Muitas tecnologias surgiram, tais como, adesivos magnéticos, caixa e bracadeiras, espelhos nos corredores, câmaras de monitoramento, profissionais de segurança circulando na loja e ou na frente do empreendimento, etc.
Outros criam artifícios que regridem toda a tendência de merchadising de uma loja, tais como, instalando grades, guarda-volumes, balcões e armários em formato de vitrines com cadeados, redução do espaço físico de entrada e saída dos clientes do empreendimento, etc. Isso acontece, principalmente na periferia ou em municípios vizinhos da capital.
Diante desse contexto gostaria de fazer algumas reflexões:
- Quais os artifícios de segurança que sua empresa tem utilizado?
- Qual o acesso que os clientes tem aos produtos?
- Qual o custo benefício entre um produto trancado no armário e de livre acesso para o cliente tocar e escolher livremente para comprar?
- Qual a imagem que seu empreendimento tem passado para o cliente?
- O cliente é um ser indesejado e supeito ou um ser desejado e acolhido na sua empresa?

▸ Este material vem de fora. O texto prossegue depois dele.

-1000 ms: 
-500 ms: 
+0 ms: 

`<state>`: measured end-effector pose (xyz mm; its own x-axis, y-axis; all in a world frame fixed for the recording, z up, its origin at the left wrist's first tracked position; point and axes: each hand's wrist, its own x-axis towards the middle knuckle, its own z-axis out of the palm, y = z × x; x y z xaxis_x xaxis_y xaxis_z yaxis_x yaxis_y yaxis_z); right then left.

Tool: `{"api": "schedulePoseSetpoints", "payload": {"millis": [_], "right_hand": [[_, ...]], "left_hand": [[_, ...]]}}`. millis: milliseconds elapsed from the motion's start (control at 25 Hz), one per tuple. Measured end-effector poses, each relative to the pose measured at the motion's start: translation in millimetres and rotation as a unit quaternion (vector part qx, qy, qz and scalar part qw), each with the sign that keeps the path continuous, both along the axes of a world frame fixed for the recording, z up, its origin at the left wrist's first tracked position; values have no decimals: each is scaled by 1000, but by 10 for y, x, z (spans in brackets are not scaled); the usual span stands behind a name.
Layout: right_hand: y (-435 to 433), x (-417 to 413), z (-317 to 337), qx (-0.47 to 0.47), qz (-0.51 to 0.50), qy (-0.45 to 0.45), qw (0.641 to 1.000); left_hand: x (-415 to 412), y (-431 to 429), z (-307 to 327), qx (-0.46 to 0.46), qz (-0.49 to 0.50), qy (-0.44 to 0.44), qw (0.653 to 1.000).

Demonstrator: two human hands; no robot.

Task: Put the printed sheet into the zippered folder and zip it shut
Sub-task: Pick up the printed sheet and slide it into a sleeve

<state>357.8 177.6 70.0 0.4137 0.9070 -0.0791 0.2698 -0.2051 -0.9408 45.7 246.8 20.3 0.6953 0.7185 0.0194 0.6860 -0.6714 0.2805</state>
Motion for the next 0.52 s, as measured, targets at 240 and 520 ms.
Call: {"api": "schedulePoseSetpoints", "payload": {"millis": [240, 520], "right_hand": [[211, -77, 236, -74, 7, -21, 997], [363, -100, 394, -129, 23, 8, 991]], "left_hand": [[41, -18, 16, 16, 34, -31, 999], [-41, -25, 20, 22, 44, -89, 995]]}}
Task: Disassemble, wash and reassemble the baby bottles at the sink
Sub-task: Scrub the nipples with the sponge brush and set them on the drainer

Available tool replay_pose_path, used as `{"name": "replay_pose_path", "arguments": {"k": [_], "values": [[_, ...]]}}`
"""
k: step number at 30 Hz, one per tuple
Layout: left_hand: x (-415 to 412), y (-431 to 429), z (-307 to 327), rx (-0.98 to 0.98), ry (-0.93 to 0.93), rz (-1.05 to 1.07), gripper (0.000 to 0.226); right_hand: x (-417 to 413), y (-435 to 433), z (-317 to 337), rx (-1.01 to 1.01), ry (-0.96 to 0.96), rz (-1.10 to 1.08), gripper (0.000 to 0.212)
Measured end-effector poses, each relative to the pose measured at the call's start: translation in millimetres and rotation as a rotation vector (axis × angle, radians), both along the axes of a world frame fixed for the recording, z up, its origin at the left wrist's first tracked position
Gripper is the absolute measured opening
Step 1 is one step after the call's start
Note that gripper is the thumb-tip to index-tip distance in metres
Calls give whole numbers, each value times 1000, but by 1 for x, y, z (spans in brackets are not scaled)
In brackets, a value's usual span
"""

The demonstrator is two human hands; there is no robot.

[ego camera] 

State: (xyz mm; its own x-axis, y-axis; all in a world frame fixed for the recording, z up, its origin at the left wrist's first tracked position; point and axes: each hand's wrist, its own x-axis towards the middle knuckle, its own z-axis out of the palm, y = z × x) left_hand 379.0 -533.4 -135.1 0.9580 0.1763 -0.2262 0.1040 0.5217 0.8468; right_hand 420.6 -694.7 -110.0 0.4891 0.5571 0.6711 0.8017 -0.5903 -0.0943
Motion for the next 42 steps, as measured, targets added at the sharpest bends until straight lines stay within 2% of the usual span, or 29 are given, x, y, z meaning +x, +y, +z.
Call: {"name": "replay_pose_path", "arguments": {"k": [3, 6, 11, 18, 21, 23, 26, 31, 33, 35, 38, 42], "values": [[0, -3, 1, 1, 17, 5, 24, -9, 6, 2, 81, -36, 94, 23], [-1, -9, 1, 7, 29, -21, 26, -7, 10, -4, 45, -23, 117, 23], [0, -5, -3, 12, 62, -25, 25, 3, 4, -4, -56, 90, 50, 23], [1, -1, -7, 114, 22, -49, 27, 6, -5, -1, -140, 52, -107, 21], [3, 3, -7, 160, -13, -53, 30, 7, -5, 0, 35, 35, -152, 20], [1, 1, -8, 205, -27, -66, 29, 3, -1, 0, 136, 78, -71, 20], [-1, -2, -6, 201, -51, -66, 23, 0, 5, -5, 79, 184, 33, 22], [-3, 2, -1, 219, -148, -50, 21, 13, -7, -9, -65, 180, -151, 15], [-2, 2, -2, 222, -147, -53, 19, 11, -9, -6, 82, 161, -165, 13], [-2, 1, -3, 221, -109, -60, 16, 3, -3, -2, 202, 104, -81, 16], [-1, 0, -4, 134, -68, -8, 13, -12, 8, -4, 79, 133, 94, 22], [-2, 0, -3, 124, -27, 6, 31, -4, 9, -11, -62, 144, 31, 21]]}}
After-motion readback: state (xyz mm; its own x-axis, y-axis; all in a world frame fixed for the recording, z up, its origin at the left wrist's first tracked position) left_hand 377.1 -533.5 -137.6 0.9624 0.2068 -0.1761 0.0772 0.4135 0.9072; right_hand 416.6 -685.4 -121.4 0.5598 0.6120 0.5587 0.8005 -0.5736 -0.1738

Algumas empresas são processadas por preconceito e constragimento causados aos clientes, quando as parafernalhas de segurança são mau utilizadas, tais como, etiquetas magnéticas que não são desmagnetizadas e você sai da loja e bipa ou o segurança não trata com cordialidade, provocando contragimento aos clientes. 
Vale pena usar o velho bom senso entre a tendências de arrumação de loja – marchandising, além de observar a legislação do direito do consumidor. Procure ter funcionários treinados para identificar e perceber tais situações de risco e os oriente como deveram proceder.
É um mundo sem volta até que se prove do contrário, mas você poderá minimizar contribuindo socialmente na comunidade do em torno da sua
empresa para reduzir a semente da marginalidade.